Collected data
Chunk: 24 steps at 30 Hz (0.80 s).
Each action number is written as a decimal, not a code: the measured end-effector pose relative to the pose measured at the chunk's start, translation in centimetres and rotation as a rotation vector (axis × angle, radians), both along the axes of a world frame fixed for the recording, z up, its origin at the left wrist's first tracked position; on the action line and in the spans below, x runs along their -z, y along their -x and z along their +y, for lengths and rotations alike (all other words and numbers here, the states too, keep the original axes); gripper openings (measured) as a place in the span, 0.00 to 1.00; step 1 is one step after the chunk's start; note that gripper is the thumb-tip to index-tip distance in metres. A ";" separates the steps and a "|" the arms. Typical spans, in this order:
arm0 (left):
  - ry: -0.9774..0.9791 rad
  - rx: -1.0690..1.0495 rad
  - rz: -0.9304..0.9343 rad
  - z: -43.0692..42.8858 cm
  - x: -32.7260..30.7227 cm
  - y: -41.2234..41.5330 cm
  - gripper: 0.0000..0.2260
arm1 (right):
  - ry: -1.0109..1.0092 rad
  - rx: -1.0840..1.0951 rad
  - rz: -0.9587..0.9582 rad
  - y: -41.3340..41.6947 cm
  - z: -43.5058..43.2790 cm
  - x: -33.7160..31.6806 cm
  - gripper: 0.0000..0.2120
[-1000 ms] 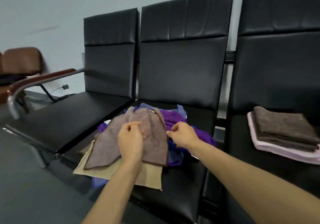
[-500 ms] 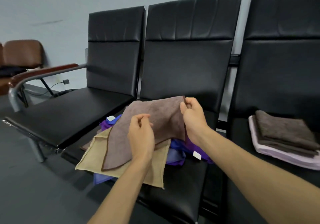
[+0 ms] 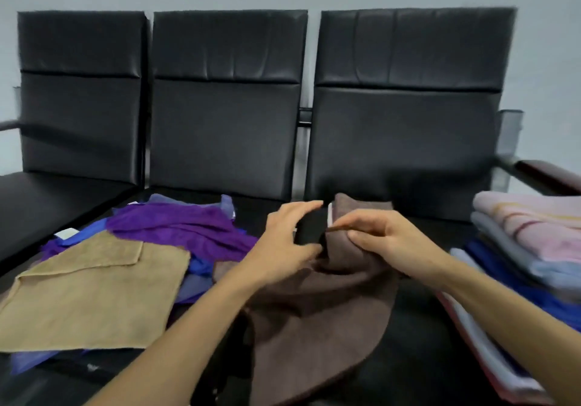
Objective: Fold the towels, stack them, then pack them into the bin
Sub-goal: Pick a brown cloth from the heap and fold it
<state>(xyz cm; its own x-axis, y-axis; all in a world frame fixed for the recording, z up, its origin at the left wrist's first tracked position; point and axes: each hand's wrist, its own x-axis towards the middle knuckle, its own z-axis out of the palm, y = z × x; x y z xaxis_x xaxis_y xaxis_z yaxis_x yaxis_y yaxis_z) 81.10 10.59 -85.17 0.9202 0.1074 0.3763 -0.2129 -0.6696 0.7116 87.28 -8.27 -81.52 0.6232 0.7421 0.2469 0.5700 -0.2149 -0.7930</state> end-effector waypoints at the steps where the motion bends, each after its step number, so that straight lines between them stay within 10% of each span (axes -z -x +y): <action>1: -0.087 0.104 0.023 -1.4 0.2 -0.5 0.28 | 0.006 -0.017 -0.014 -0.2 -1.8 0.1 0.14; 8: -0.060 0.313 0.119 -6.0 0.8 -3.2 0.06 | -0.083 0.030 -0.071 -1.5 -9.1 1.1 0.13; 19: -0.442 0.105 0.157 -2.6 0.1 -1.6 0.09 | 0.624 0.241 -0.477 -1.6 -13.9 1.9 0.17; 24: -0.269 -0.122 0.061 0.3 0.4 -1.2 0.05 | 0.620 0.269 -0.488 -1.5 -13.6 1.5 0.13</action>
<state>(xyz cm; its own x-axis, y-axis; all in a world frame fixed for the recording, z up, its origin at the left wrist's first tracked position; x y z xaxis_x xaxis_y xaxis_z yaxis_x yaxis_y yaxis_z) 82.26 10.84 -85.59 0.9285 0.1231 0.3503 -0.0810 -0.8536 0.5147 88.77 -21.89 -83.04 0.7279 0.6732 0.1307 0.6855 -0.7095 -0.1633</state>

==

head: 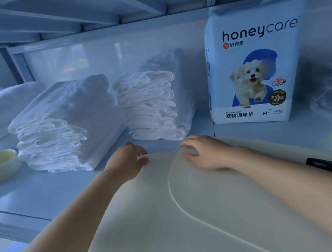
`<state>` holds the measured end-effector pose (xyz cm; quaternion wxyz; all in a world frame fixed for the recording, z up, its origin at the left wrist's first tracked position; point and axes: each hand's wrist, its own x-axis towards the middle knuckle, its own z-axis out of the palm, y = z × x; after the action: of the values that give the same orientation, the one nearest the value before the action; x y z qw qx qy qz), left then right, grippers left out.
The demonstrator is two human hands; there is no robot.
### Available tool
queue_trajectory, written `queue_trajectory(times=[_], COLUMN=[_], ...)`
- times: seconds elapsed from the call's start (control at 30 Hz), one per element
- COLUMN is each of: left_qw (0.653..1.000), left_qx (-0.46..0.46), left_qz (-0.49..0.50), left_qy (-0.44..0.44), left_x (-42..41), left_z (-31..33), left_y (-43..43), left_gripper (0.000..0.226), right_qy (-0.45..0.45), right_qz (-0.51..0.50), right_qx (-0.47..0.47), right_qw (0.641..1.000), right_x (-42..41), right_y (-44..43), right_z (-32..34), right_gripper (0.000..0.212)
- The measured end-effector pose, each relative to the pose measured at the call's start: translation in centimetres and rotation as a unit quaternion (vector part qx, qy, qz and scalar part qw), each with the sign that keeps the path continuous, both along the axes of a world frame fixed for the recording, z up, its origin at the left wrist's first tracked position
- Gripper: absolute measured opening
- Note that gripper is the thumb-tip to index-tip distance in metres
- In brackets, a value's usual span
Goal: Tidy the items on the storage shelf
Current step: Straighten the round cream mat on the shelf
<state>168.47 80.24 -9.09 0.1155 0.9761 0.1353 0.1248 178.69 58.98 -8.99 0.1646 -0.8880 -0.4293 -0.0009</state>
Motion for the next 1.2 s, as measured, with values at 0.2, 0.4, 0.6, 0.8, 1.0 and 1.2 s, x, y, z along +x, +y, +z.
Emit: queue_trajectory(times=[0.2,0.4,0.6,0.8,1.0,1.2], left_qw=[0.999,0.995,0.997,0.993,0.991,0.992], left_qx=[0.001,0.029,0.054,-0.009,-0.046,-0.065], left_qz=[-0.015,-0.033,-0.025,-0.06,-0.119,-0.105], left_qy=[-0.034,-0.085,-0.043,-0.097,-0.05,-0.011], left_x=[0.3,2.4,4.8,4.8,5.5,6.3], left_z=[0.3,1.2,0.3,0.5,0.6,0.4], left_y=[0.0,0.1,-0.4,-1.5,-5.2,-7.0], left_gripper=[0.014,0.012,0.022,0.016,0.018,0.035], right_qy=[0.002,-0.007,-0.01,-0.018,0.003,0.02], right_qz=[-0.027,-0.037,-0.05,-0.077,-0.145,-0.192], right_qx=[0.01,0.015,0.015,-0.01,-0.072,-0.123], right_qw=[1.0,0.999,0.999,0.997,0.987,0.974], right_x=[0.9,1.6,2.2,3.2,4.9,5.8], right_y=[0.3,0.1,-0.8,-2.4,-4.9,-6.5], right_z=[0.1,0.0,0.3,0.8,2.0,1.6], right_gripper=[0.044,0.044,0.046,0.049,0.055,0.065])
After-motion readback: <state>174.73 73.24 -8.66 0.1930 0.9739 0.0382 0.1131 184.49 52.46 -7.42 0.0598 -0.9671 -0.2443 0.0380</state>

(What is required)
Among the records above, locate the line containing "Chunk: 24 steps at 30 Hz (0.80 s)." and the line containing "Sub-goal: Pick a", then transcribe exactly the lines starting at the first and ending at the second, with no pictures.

(Output of the exercise)
Chunk: 24 steps at 30 Hz (0.80 s).
Each action number is written as a decimal, not a code: the measured end-effector pose relative to the pose measured at the chunk's start, translation in centimetres and rotation as a rotation vector (axis × angle, radians), both along the axes of a world frame fixed for the recording, z up, its origin at the left wrist's first tracked position; on the action line and in the spans below, x runs along their -z, y along their -x and z along their +y, for lengths and rotations alike (all other words and numbers here, the states too, keep the original axes); gripper openings (measured) as a place in the span, 0.00 to 1.00; step 1 is one step after the chunk's start; note that gripper is the thumb-tip to index-tip distance in metres. A ";" separates the steps and a "|" the arms. Typical spans, in this order:
arm0 (left):
  - ry: -0.9774..0.9791 rad
  - rx: -1.0690..1.0495 rad
  - rz: -0.9304..0.9343 rad
  - z: -43.0692..42.8858 cm
  - x: -32.7260..30.7227 cm
  - y: -41.2234..41.5330 cm
  - gripper: 0.0000..0.2260
arm1 (right):
  - ry: -1.0109..1.0092 rad
  - rx: -1.0840..1.0951 rad
  - rz: -0.9587..0.9582 rad
  - y: -41.3340..41.6947 cm
  - z: -43.5058..43.2790 cm
  - x: -33.7160..31.6806 cm
  - gripper: 0.0000..0.2120
[-1000 ms] 
[-500 ms] 
[+0 ms] 
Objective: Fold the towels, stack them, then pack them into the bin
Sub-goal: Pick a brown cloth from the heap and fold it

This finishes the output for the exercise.